Hydroponics is the process of growing crops without the use of soil. Hydroponics can be any nutrient solution or inert growing medium such as perlite and sand — basically anything other than traditional potting mixes or soil.

The technique avoids soil to speed up growth while avoiding plant diseases. Plants produced by hydroponic techniques do not have any pesticides; therefore they pose absolutely no danger to humans.

Techniques of hydroponics

There are 2 techniques of hydroponic farming. These include

  1. The solution culture
  2. The medium culture.

The medium culture uses a medium to handle the system, such as the sand, the gravel and rockwool culture.

On the other hand, the solution culture usually does not use solid media for the technique, but only the nutrient solution.

You have to select one of two methods to supply nutrient-enriched water to the plants.

One of the methods is passive method, which normally requires watering manually, which is useful to small projects.

The other one is the active method, which is mostly use by larger hydroponics farming, it uses pumps to deliver the nutrition.

Different types of hydroponics

There are about six main types of hydroponic systems.

  1. Wick Systems
  2. Nutrient Film Technique (NFT)
  3. Drip Systems
  4. Ebb and Flow (Flood and Drain)
  5. Deep Water Culture (DWC)
  6. Aeroponics

There are several hydroponic kits suppliers available in the market, but farmers can cut on acquisition costs by fabricating their units based on expected production volume and projected returns.

How to build a hydroponic fodder system

A hydroponics fodder unit is straight forward to make, considering it is a chamber with predetermined  humidity, temperature, and intensity of lighting for active sprouting and growth of fodder. Usually, a hydroponic fodder system is made up of a framework of shelves on which plastic trays are stacked.


Advantages of Hydroponics Farming

Some of the major benefits of hydroponics include:

  • Eliminates and reduces soil borne diseases, insects, bacteria, and fungi.
  • Increased productivity. Using nutrient solutions, artificial lights, heaters and other pieces of equipment, plants can be made to develop faster, produce larger yields and grow all year round.
  • Minimize use of fertilizer.
  • It can be used in places where in-ground agriculture or gardening is not possible (for example, dry desert areas or cold climate regions)
  • More eco-friendly. Water in a hydroponic system can be recycled – at its most efficient a hydroponic farm only uses 10% of the water a normal farm uses. Because it’s a closed system, nutrients don’t leach away – an efficient hydroponic farm may only use 25% of the fertiliser a regular farm uses.
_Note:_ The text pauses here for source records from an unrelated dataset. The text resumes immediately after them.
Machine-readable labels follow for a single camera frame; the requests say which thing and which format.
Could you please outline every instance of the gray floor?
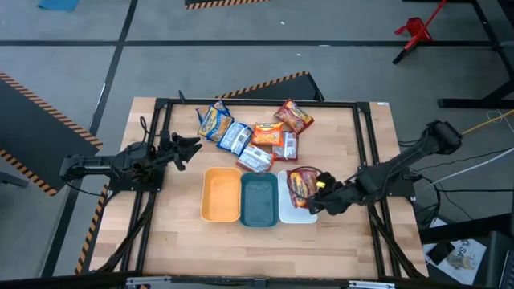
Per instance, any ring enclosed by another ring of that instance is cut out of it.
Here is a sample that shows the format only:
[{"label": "gray floor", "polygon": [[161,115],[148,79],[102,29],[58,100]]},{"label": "gray floor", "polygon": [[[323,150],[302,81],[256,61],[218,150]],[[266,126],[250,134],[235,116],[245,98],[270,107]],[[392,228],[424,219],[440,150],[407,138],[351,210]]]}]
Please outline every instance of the gray floor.
[{"label": "gray floor", "polygon": [[[129,0],[83,0],[73,13],[40,10],[37,0],[0,4],[0,40],[118,39]],[[495,2],[480,2],[502,41],[514,39]],[[407,18],[424,19],[436,4],[400,0],[273,0],[254,5],[185,10],[181,1],[139,1],[129,40],[326,39],[398,40],[393,31]],[[485,40],[469,5],[451,4],[430,26],[437,40]],[[16,78],[78,124],[87,127],[104,85],[113,47],[0,47],[0,70]],[[310,71],[328,100],[389,102],[400,140],[419,137],[434,119],[458,130],[487,120],[486,110],[439,109],[442,97],[480,98],[508,76],[498,55],[486,49],[420,48],[401,65],[398,48],[385,47],[126,47],[123,50],[98,137],[102,154],[120,148],[132,98],[211,97],[297,71]],[[415,168],[511,147],[514,132],[505,122],[466,136],[449,157],[430,157]],[[427,170],[431,178],[477,164],[473,160]],[[443,182],[445,189],[512,188],[513,156]],[[0,169],[12,170],[3,160]],[[102,177],[87,178],[83,189],[100,191]],[[435,201],[426,184],[416,185],[418,203]],[[66,190],[47,197],[28,189],[2,187],[0,194],[0,279],[35,277],[53,235]],[[453,193],[453,201],[473,218],[510,211],[510,193]],[[80,195],[56,274],[73,273],[96,198]],[[445,198],[441,214],[467,220]]]}]

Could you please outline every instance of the hazard tape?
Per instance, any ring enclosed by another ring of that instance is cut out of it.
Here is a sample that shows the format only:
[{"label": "hazard tape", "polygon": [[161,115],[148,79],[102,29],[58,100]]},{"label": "hazard tape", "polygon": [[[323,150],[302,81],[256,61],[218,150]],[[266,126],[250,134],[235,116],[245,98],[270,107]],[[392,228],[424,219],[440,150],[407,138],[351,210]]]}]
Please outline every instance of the hazard tape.
[{"label": "hazard tape", "polygon": [[34,182],[39,188],[41,188],[49,196],[53,196],[57,193],[57,190],[50,187],[45,181],[40,179],[35,173],[32,173],[21,161],[18,161],[15,157],[11,156],[5,149],[0,148],[0,157],[14,166],[20,171],[25,177]]},{"label": "hazard tape", "polygon": [[97,228],[100,216],[102,214],[102,211],[105,207],[105,202],[107,201],[107,191],[108,191],[108,185],[105,184],[102,188],[102,193],[100,194],[100,197],[98,198],[98,203],[96,204],[95,213],[93,214],[93,218],[91,220],[91,225],[88,228],[88,233],[86,234],[86,241],[84,242],[84,245],[82,246],[82,250],[80,250],[80,256],[79,261],[77,262],[77,266],[75,267],[75,274],[81,274],[84,270],[84,263],[86,260],[86,256],[88,255],[89,249],[91,247],[91,242],[93,239],[93,234],[95,233],[95,229]]},{"label": "hazard tape", "polygon": [[86,129],[82,128],[81,126],[73,122],[73,120],[68,119],[63,113],[59,112],[57,109],[55,109],[46,101],[37,96],[35,93],[31,92],[23,85],[18,83],[16,80],[12,79],[5,72],[0,71],[0,79],[5,81],[7,84],[9,84],[11,87],[16,89],[21,94],[23,94],[27,99],[37,104],[42,110],[44,110],[45,112],[47,112],[48,114],[62,122],[64,125],[68,126],[72,131],[76,132],[86,141],[96,146],[97,149],[100,150],[104,146],[104,144],[100,140],[98,140],[96,136],[93,136]]},{"label": "hazard tape", "polygon": [[290,79],[295,79],[296,77],[300,77],[300,76],[303,76],[303,75],[310,75],[310,74],[311,73],[309,71],[297,72],[295,74],[287,75],[287,76],[284,76],[284,77],[279,77],[278,79],[270,80],[270,81],[267,81],[265,83],[260,83],[260,84],[252,85],[250,87],[242,88],[242,89],[239,89],[239,90],[236,90],[236,91],[233,91],[233,92],[228,92],[228,93],[225,93],[224,95],[216,96],[215,98],[217,98],[217,99],[225,99],[225,98],[229,98],[229,97],[235,97],[235,96],[238,96],[238,95],[243,94],[245,92],[250,92],[250,91],[254,91],[256,89],[265,88],[265,87],[268,87],[268,86],[273,85],[273,84],[281,83],[283,81],[288,81]]},{"label": "hazard tape", "polygon": [[271,0],[219,0],[212,2],[203,2],[203,3],[193,3],[186,5],[187,10],[195,10],[195,9],[203,9],[203,8],[211,8],[211,7],[221,7],[221,6],[233,6],[240,4],[252,4],[257,2],[270,2]]}]

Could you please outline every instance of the white cable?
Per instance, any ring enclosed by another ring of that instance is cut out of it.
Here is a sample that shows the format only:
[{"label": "white cable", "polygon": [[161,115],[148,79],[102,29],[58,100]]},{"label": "white cable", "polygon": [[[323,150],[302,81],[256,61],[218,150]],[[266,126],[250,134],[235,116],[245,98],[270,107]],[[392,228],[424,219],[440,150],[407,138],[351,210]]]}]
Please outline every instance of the white cable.
[{"label": "white cable", "polygon": [[504,152],[504,153],[501,153],[500,155],[498,155],[498,156],[496,156],[496,157],[493,157],[491,160],[485,161],[485,162],[483,162],[483,163],[481,163],[481,164],[478,164],[478,165],[473,165],[473,166],[472,166],[472,167],[470,167],[470,168],[463,169],[463,170],[461,170],[461,171],[459,171],[459,172],[457,172],[457,173],[452,173],[450,176],[447,176],[447,177],[444,177],[444,178],[438,179],[437,181],[434,181],[433,183],[431,183],[430,185],[428,185],[428,186],[427,186],[427,188],[428,188],[428,187],[430,187],[431,185],[435,185],[435,184],[439,183],[440,181],[447,180],[447,179],[449,179],[449,178],[452,178],[452,177],[458,176],[458,175],[460,175],[461,173],[469,172],[469,171],[471,171],[471,170],[473,170],[473,169],[476,169],[476,168],[479,168],[479,167],[481,167],[481,166],[483,166],[483,165],[486,165],[486,164],[488,164],[488,163],[490,163],[490,162],[492,162],[492,161],[498,160],[499,158],[501,158],[501,157],[505,156],[506,154],[510,153],[511,151],[514,151],[514,148],[509,149],[508,151],[506,151],[506,152]]},{"label": "white cable", "polygon": [[[501,116],[501,115],[502,115],[502,113],[501,113],[501,111],[500,111],[499,109],[496,109],[495,111],[488,111],[488,112],[485,114],[485,116],[487,116],[487,118],[488,118],[489,120],[492,120],[493,118],[495,118],[495,117],[490,117],[490,116],[489,116],[489,113],[491,113],[491,112],[493,112],[493,113],[498,113],[498,116]],[[493,121],[493,123],[494,123],[494,124],[499,124],[499,123],[501,123],[501,122],[502,122],[502,121],[504,121],[504,120],[505,120],[505,122],[507,122],[508,127],[511,129],[511,132],[512,132],[512,133],[514,133],[514,128],[512,128],[511,123],[508,121],[507,117],[505,117],[505,116],[504,116],[504,117],[502,117],[502,118],[500,118],[499,120],[495,120],[495,121]]]}]

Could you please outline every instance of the chip bag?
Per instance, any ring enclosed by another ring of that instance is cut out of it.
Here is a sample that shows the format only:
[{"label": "chip bag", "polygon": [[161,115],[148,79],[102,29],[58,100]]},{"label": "chip bag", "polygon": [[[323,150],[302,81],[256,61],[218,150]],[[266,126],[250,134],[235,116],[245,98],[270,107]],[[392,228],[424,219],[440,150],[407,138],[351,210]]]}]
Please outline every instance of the chip bag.
[{"label": "chip bag", "polygon": [[277,161],[298,160],[298,135],[296,132],[283,132],[284,145],[273,145],[272,152]]},{"label": "chip bag", "polygon": [[203,120],[206,118],[207,113],[209,112],[209,108],[214,106],[214,108],[218,109],[220,112],[230,116],[230,110],[225,106],[225,104],[219,100],[215,104],[212,104],[207,107],[196,108],[196,113],[198,114],[198,120],[200,120],[200,124],[203,123]]},{"label": "chip bag", "polygon": [[286,102],[282,104],[275,116],[280,118],[298,134],[301,134],[314,122],[312,116],[301,110],[291,99],[286,100]]},{"label": "chip bag", "polygon": [[266,153],[262,149],[249,144],[243,150],[241,156],[239,156],[236,164],[241,165],[243,168],[252,172],[262,173],[267,172],[273,165],[274,161],[274,154]]},{"label": "chip bag", "polygon": [[290,185],[289,196],[295,208],[308,208],[306,198],[317,192],[316,177],[318,172],[312,169],[287,171]]},{"label": "chip bag", "polygon": [[255,124],[251,143],[254,145],[284,145],[282,136],[283,122],[275,124]]},{"label": "chip bag", "polygon": [[251,134],[246,124],[233,122],[216,146],[239,156],[250,142]]},{"label": "chip bag", "polygon": [[214,106],[210,106],[206,118],[203,120],[198,134],[205,136],[207,140],[220,141],[234,120],[232,117],[220,112]]}]

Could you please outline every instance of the white plate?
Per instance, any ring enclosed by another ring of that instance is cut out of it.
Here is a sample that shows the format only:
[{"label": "white plate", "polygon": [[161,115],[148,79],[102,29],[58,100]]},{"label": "white plate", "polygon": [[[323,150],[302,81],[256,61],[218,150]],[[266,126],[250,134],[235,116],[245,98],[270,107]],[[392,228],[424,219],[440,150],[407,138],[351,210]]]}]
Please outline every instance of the white plate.
[{"label": "white plate", "polygon": [[286,171],[279,173],[279,217],[280,221],[289,224],[311,224],[318,216],[311,215],[308,209],[295,208],[289,196],[288,175]]}]

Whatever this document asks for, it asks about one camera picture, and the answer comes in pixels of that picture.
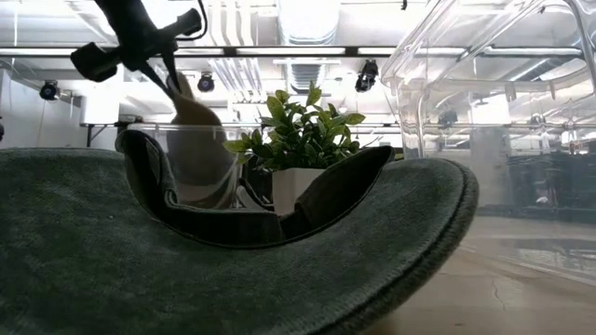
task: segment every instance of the green hat
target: green hat
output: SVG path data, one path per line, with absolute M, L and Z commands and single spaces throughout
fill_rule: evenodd
M 439 270 L 477 206 L 465 167 L 379 147 L 289 216 L 196 209 L 153 139 L 125 131 L 118 150 L 0 151 L 0 333 L 359 333 Z

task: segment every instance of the leaf
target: leaf
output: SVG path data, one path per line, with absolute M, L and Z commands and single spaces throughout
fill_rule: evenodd
M 288 114 L 288 120 L 290 120 L 290 122 L 294 122 L 294 116 L 295 116 L 295 115 L 296 115 L 296 111 L 295 111 L 295 110 L 294 110 L 294 111 L 291 111 L 291 112 Z
M 270 127 L 285 126 L 282 121 L 276 120 L 273 117 L 261 117 L 261 123 Z
M 306 99 L 306 106 L 312 106 L 320 100 L 323 91 L 315 87 L 315 82 L 310 82 L 310 89 L 308 89 L 308 99 Z
M 263 167 L 264 168 L 270 168 L 272 170 L 276 170 L 278 167 L 278 164 L 276 163 L 276 160 L 273 158 L 267 159 L 264 161 L 263 163 Z
M 269 136 L 269 139 L 271 139 L 271 141 L 280 141 L 282 139 L 282 136 L 277 134 L 277 132 L 275 131 L 269 131 L 267 133 L 267 136 Z
M 332 113 L 332 117 L 339 116 L 339 113 L 337 112 L 337 109 L 335 109 L 335 106 L 333 106 L 332 103 L 328 103 L 328 106 L 329 106 L 329 111 Z
M 325 125 L 329 125 L 332 121 L 332 113 L 323 111 L 318 114 L 318 118 L 322 119 Z
M 349 148 L 349 146 L 350 146 L 350 144 L 351 144 L 351 143 L 352 143 L 352 139 L 350 139 L 350 138 L 349 138 L 349 136 L 348 136 L 348 137 L 346 137 L 346 138 L 345 138 L 345 140 L 342 142 L 342 146 L 343 146 L 343 147 L 346 147 L 346 148 Z
M 247 146 L 252 146 L 252 141 L 251 141 L 251 137 L 246 134 L 246 133 L 241 133 L 240 137 L 242 138 L 242 141 L 247 145 Z
M 261 136 L 259 129 L 256 129 L 252 132 L 251 141 L 254 143 L 254 145 L 263 144 L 263 136 Z
M 345 127 L 344 125 L 341 125 L 341 126 L 331 128 L 329 130 L 329 132 L 327 133 L 327 137 L 333 139 L 337 135 L 342 135 L 344 133 L 344 127 Z
M 255 145 L 252 148 L 252 151 L 254 152 L 254 154 L 258 155 L 259 157 L 265 158 L 265 159 L 273 158 L 273 156 L 274 156 L 273 149 L 268 144 Z
M 317 126 L 318 131 L 320 132 L 320 136 L 325 137 L 327 135 L 327 128 L 325 128 L 325 124 L 320 118 L 317 119 Z
M 296 113 L 304 115 L 306 113 L 306 108 L 301 105 L 296 105 Z
M 290 99 L 290 94 L 284 90 L 278 89 L 276 91 L 276 97 L 281 101 L 281 103 L 286 103 Z
M 283 143 L 282 142 L 276 142 L 271 144 L 271 149 L 273 149 L 273 154 L 278 154 L 278 152 L 282 152 L 283 151 Z
M 319 149 L 320 151 L 323 151 L 323 147 L 322 147 L 322 146 L 320 146 L 320 144 L 318 144 L 318 142 L 317 142 L 317 141 L 313 140 L 313 144 L 317 145 L 317 147 L 318 147 L 318 149 Z
M 347 121 L 345 122 L 351 126 L 355 126 L 362 123 L 362 121 L 364 121 L 365 118 L 366 116 L 362 114 L 353 113 L 347 115 Z
M 337 127 L 341 125 L 345 125 L 347 122 L 347 115 L 339 115 L 335 116 L 329 124 L 329 127 Z
M 308 155 L 309 161 L 314 162 L 317 159 L 317 150 L 315 150 L 314 146 L 312 146 L 309 143 L 305 144 L 305 151 L 306 151 L 306 154 Z
M 273 116 L 273 118 L 276 121 L 285 124 L 286 112 L 283 109 L 283 104 L 281 104 L 281 101 L 279 101 L 278 98 L 267 98 L 267 108 L 269 109 L 269 113 L 271 113 L 271 116 Z
M 350 143 L 350 147 L 349 147 L 350 153 L 355 154 L 358 152 L 358 149 L 360 149 L 359 141 L 353 141 L 352 143 Z
M 225 148 L 225 150 L 234 154 L 244 154 L 248 149 L 250 149 L 247 147 L 246 143 L 244 143 L 243 140 L 225 141 L 223 143 L 223 147 Z
M 241 154 L 240 157 L 238 158 L 238 163 L 240 165 L 242 164 L 246 164 L 248 161 L 250 161 L 252 158 L 252 154 Z
M 303 124 L 306 124 L 306 122 L 308 122 L 308 120 L 310 120 L 310 118 L 313 117 L 313 116 L 315 116 L 315 115 L 317 115 L 317 112 L 305 113 L 300 118 L 300 121 L 302 121 Z
M 277 134 L 279 134 L 281 136 L 288 136 L 288 134 L 292 133 L 293 131 L 294 131 L 294 129 L 290 129 L 286 125 L 282 125 L 282 126 L 276 127 Z

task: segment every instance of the concrete floor
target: concrete floor
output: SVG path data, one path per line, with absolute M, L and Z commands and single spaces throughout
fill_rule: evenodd
M 366 335 L 593 335 L 596 288 L 458 250 Z

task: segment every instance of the hat brim
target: hat brim
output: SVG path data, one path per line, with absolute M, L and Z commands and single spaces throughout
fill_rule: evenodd
M 0 189 L 0 329 L 46 334 L 357 333 L 440 268 L 478 199 L 455 163 L 390 163 L 333 225 L 231 249 L 152 218 L 120 154 L 3 151 Z

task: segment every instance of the white pot
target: white pot
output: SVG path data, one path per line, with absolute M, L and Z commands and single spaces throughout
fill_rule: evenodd
M 273 206 L 276 214 L 292 213 L 296 199 L 323 171 L 317 168 L 289 168 L 273 172 Z

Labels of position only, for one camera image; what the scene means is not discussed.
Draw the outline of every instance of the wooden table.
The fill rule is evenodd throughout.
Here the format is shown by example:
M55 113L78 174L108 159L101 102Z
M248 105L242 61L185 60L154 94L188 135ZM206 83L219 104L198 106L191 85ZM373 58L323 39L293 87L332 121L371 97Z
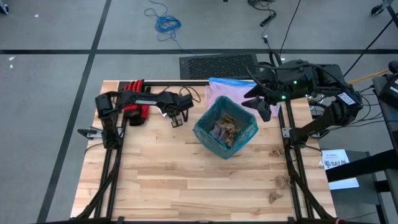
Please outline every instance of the wooden table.
M115 91L118 85L119 81L105 81L101 93ZM279 189L274 181L277 175L288 176L284 156L270 155L272 150L283 147L278 118L267 123L258 118L257 134L232 158L224 160L202 146L192 132L206 111L205 87L193 87L202 102L190 109L188 122L183 126L172 128L171 119L162 117L153 106L144 125L127 126L113 219L124 216L126 220L284 221L294 217L290 187ZM152 92L164 88L153 86ZM168 91L178 93L179 89L176 86ZM296 126L311 122L306 99L293 101L292 108ZM102 128L97 117L93 126ZM89 141L88 147L101 141ZM319 147L313 139L307 144ZM78 215L96 193L104 155L102 146L95 146L85 154L71 217ZM318 165L320 153L302 149L302 157L310 190L327 212L335 216L325 170ZM270 204L271 192L283 197ZM299 188L298 192L306 217ZM104 196L102 216L107 201L108 193Z

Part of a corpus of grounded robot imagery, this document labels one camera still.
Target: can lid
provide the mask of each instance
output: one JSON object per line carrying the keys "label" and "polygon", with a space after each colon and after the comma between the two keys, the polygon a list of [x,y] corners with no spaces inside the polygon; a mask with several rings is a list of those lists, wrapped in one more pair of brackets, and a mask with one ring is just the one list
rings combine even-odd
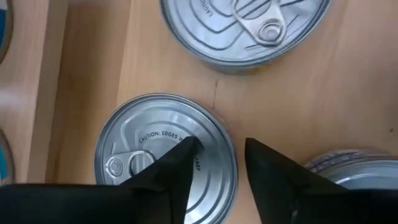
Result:
{"label": "can lid", "polygon": [[219,65],[249,66],[300,42],[331,0],[165,0],[167,25],[186,48]]}
{"label": "can lid", "polygon": [[374,149],[337,149],[305,165],[347,189],[398,189],[398,160]]}
{"label": "can lid", "polygon": [[398,189],[398,161],[361,161],[325,170],[320,175],[347,189]]}
{"label": "can lid", "polygon": [[111,115],[96,145],[97,183],[124,182],[187,136],[196,136],[204,150],[193,164],[185,223],[219,223],[236,194],[234,148],[225,129],[209,112],[180,96],[139,96]]}

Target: tin can
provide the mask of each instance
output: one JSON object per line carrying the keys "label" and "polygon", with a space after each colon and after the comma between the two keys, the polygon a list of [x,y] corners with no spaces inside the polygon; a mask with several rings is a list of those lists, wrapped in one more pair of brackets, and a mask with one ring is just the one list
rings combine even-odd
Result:
{"label": "tin can", "polygon": [[347,189],[398,189],[398,160],[386,152],[339,149],[305,167]]}
{"label": "tin can", "polygon": [[0,0],[0,62],[6,56],[12,35],[12,1]]}
{"label": "tin can", "polygon": [[195,157],[185,223],[222,222],[238,184],[233,143],[212,114],[181,96],[139,96],[110,116],[95,149],[97,184],[124,182],[187,136],[196,136],[204,150]]}
{"label": "tin can", "polygon": [[14,182],[14,166],[9,145],[0,130],[0,186]]}
{"label": "tin can", "polygon": [[301,42],[331,0],[160,0],[171,33],[226,73],[256,68]]}

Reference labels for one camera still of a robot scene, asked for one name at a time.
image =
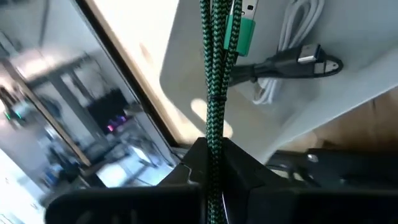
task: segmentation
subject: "white cable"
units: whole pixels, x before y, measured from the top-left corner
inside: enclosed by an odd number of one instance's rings
[[[325,0],[291,0],[285,10],[278,51],[300,45],[318,20],[324,5]],[[300,22],[296,21],[300,15],[299,12],[302,15]],[[281,81],[275,78],[259,78],[256,84],[258,86],[254,90],[253,103],[255,105],[271,104],[281,86]]]

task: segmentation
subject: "cable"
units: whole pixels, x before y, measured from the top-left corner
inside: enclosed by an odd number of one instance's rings
[[[227,223],[223,191],[221,188],[221,167],[223,157],[223,128],[226,93],[231,69],[236,62],[236,47],[241,25],[242,0],[233,5],[232,28],[227,51],[223,49],[226,17],[230,0],[200,0],[203,48],[207,84],[206,140],[208,159],[207,222]]]
[[[282,30],[280,32],[278,51],[287,50],[300,45],[318,20],[325,0],[291,0],[285,10]],[[258,86],[254,90],[253,103],[255,105],[271,104],[275,93],[281,86],[281,80],[259,78]]]

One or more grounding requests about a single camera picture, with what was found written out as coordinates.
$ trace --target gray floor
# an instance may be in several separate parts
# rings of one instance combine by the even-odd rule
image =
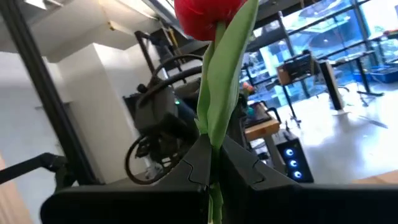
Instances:
[[[347,114],[333,113],[327,94],[294,104],[302,125],[289,126],[300,137],[316,183],[347,184],[398,169],[398,83],[372,86],[386,95],[365,99],[368,107],[356,93],[357,85],[349,88]],[[282,120],[289,118],[287,106],[278,110]]]

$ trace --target wooden table
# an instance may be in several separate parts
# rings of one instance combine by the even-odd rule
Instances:
[[[398,170],[375,175],[361,180],[354,180],[354,184],[398,184]]]
[[[278,120],[273,118],[270,121],[265,121],[261,124],[257,124],[251,126],[250,128],[246,128],[245,134],[248,141],[253,141],[262,138],[266,142],[268,152],[271,155],[271,160],[272,163],[274,164],[274,169],[284,174],[285,164],[272,138],[272,135],[278,133],[279,129],[280,129],[280,123],[278,122]]]

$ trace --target white ceiling
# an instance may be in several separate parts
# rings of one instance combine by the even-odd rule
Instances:
[[[149,8],[141,6],[140,10],[155,16]],[[135,31],[153,32],[159,28],[159,23],[118,0],[74,0],[30,27],[41,54],[56,54],[59,60],[62,55],[59,51],[84,47],[93,42],[126,49],[136,43]],[[0,38],[0,51],[15,52],[11,39],[1,28],[0,37],[4,38]]]

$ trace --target desk leg
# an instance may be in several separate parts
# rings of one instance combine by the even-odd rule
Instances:
[[[357,91],[357,93],[359,93],[359,94],[365,94],[365,95],[369,95],[369,96],[384,96],[384,93],[372,93],[372,92],[371,92],[371,89],[370,89],[370,87],[369,87],[369,82],[368,82],[368,80],[366,79],[365,72],[363,71],[361,59],[360,59],[360,58],[357,58],[357,59],[355,60],[355,62],[356,62],[356,66],[357,66],[358,69],[359,69],[359,73],[361,74],[362,82],[363,82],[363,85],[364,85],[364,87],[365,87],[365,92],[363,92],[363,91]]]
[[[380,51],[381,61],[382,61],[383,65],[385,65],[386,58],[384,56],[383,48],[381,47],[380,41],[377,42],[377,47],[379,48],[379,51]]]
[[[287,93],[287,90],[286,90],[287,87],[285,85],[283,85],[282,88],[284,89],[284,93],[285,93],[285,97],[286,97],[287,103],[289,104],[290,110],[292,112],[292,117],[290,119],[294,120],[297,123],[297,126],[300,127],[301,120],[297,119],[296,113],[294,112],[292,101],[290,100],[290,96],[289,96],[289,94]]]
[[[296,117],[296,113],[294,112],[294,109],[293,109],[292,100],[290,100],[290,96],[289,96],[289,94],[287,93],[287,90],[286,90],[287,87],[286,86],[282,86],[282,88],[284,89],[284,93],[285,93],[285,97],[286,97],[286,100],[287,100],[287,104],[289,104],[290,110],[292,112],[292,116],[293,116],[293,118],[297,118]]]
[[[264,140],[267,145],[269,154],[271,155],[272,163],[274,164],[274,169],[281,174],[286,174],[285,164],[282,157],[279,155],[278,149],[276,148],[275,142],[271,135],[265,136]]]
[[[307,99],[309,99],[311,96],[310,96],[310,93],[308,92],[308,88],[307,88],[307,85],[305,84],[305,81],[304,80],[300,80],[300,83],[301,83],[301,86],[303,88],[303,92],[304,92],[305,97]]]
[[[319,63],[319,67],[321,69],[323,79],[325,80],[325,84],[328,88],[329,96],[331,98],[333,106],[335,107],[335,110],[342,110],[344,105],[343,100],[341,99],[340,92],[338,91],[335,71],[328,61]]]

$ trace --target green tulip stem
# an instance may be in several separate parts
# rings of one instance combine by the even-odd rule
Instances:
[[[226,30],[225,22],[217,22],[215,49],[217,49],[218,44],[220,43],[221,39],[223,38],[225,30]]]
Plus, eutrophication (dense growth of aquatic plants like algae caused by run-off of fertiliser) isn’t a problem. Soil pests are non-existent, and in enclosed greenhouses natural predators can be used to control insect pests – next to no pesticide is required.
  • More complete control of nutrient content, pH and growing environment.
  • Crop rotation/fallowing is not necessary and transplant shock is reduced. Farmers don’t need to worry about exhausting their fields of certain nutrients through growing the same crop over and over – there is no need for crop rotation, so in-demand crops can be focused on
  • No weeding or cultivation required
  • Some crops like lettuce and strawberries can be lifted from ground level to a much better height for planting, cultivation, and harvesting, giving much better working conditions and hence lowers labor costs.

Challenges of hydroponics farming

  • High set-up and running costs
    Setting up a hydroponic farm requires a large amount of equipment, all of which needs to be purchased before the farm launches.
    Many of the control systems – pumps, water purifiers, lights, heaters, etc – need to be powered, which costs money. In conventional farming, heat, light and (some) water is provided naturally for free.
  • Need for expertise and monitoring
    although a hydroponic farm requires less effort overall (planting and harvesting is far less labor-intensive), hydroponic plants cannot be left to their own devices for long periods like regular fields of crops. A hydroponic farm must be regularly attended to by a farmer, or else automated
    Hydroponic farmers need to understand the technique, which is complicated.

What kind of plants can I grow?

The simple answer is almost any houseplant, fruit or vegetable that you want. As a general rule, solution systems are best for plants with shallow roots.

Some examples are leafy greens, such as lettuce and spinach, radishes and herbs. Aggregate systems generally are best for vegetables with deep roots, such as beets, or those that are top heavy, such as squash and cucumbers.